Because the attack is likely to preclude any continuation of the U.N. inspection system, it stands to reason that the bombing as it progresses will become magnified in intensity and coverage. Corollary damage to civilians will rise, and what the sanctions haven't undone, the blitzkrieg will finish. This is a last throw of the dice for the imagination-impaired, and it's foolhardy to believe that the religious celebration of Ramadan will stay the completion of this offensive. Will the networks post an advisory on Christmas Day to warn of unsettling footage that a child cuddling his Furby might be better-off not seeing?

It's enervating and I shouldn't go here, but I will anyway, with my incomprehensible faith in the possibilities of mere rhetoric: The president had only to say, "We're calling for an end to the sanctions. We're going to resume normal diplomatic relations with Iraq and see how it goes." How simple and bold an approach, how noble. Indeed, how manly, if you will, in an un-Albright kind of way.

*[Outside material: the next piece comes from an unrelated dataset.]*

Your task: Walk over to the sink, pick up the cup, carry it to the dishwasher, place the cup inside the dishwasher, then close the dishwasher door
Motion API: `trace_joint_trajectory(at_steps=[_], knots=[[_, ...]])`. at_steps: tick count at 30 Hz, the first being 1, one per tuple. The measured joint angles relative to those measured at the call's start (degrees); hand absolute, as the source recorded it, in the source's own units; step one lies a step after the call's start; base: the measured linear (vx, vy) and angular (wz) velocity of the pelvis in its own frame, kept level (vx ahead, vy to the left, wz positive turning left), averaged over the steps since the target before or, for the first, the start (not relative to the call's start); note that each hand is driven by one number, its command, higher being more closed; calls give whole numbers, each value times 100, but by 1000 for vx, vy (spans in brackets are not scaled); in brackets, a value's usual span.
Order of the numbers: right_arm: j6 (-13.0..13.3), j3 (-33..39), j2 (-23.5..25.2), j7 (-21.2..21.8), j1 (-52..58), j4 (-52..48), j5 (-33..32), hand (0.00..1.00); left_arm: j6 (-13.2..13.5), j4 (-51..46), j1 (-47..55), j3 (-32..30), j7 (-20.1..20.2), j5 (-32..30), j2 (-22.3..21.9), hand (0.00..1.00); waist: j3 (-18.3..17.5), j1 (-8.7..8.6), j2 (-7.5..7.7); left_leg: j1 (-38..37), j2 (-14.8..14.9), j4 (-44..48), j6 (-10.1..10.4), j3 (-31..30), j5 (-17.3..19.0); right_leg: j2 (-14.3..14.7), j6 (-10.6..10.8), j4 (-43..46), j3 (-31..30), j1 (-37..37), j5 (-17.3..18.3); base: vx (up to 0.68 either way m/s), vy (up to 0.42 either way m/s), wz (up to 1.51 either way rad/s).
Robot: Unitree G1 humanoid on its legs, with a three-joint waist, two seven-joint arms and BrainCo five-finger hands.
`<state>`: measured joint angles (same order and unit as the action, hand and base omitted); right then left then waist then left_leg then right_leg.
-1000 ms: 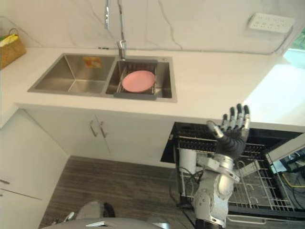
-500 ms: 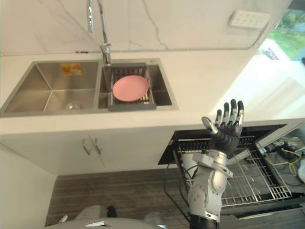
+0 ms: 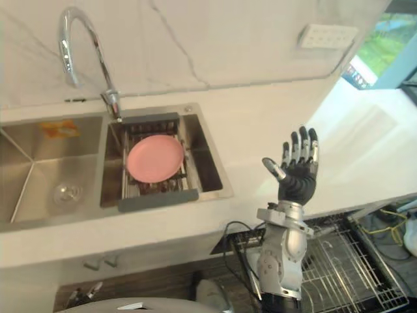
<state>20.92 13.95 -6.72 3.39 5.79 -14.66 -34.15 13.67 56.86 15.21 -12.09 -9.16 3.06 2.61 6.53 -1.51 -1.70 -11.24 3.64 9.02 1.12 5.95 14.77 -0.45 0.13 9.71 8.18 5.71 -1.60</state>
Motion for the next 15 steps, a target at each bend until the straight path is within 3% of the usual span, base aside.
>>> trace_joint_trajectory(at_steps=[1, 2, 12, 15], knots=[[-1, 29, -3, 32, -1, 0, -37, 0, 2, -5, 1, 0, -5, -6, 8, 0, -28, 1, -16, -21, -7, 2, -14, 12, -34, 8, 14, -97, -1, -80, -32, 79, -14, 15], [-145, -40, -41, 389, -159, 478, -30, 0, -16, 26, -59, -13, -59, -94, 153, 0, 93, 192, 267, -143, -100, -420, -15, -135, -88, 38, 105, -1444, -80, -582, -869, 0, 0, 0], [-154, -30, -43, 402, -159, 448, -5, 0, -22, 8, -62, -29, -62, -116, 187, 0, 98, 227, 272, -125, -102, -431, -4, -139, -82, -17, 133, -1477, 51, -617, -849, -25, 30, 5], [-254, -22, -55, 407, -162, 435, 329, 0, -23, 5, -59, -31, -103, -244, 192, 0, 97, 292, 278, -63, -96, -429, 18, -132, -69, -27, 133, -1478, 86, -572, -837, -36, 14, 5]])
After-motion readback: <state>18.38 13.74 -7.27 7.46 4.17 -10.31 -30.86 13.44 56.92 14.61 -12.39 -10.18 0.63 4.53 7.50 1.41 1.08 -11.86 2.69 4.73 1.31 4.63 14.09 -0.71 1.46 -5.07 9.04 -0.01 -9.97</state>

One must also conclude that the Republicans, in their sudden aversion to foreign entanglements, all along had possessed the inclination to employ such bipartisan wisdom.

There's an old expression which defines Washington as the place where "the men fuck down and the women fuck up." You'll see it manifested today as the impeachment voting gets underway after the front pages have recounted Speaker-elect Bob's adventures. And yet, despite its obvious applicability, the description is hardly that exact (or, if you prefer, precision-guided). It bears little relation to gender in a larger and more universal sense, of course, given the presence of Madeleine and her sisters as vested exemplars of the policy juggernaut.Thus it's timely to correctly situate the boffing imagery in the context of power, and the ill-advised admiration of that power; in the setting of traditional tough-guy authority and license and --- you can probably finish this yourself --- the unthinking and complaisant respect for it. That indicts Monica, and Paula, and you and me, to be sure. Recognizing that this holiday season as the missiles lock-on is a gift we should self-bestow with gratitude. Think of it as anticlimactic, something we've always understood, and then head off to lift the cumulative gloom by hoofing-and-warbling-in the new year as Astaire would. Step with a will on behalf of your kids and their Iraqi peers. You don't need my social tips, but I'll admonish you to at least some homily of resolve: Singing out the old entails tapping out an alternative bridge to the next century. It's a quite simple notion, really. Otherwise we remain fixed in their crosshairs as the easiest of targets.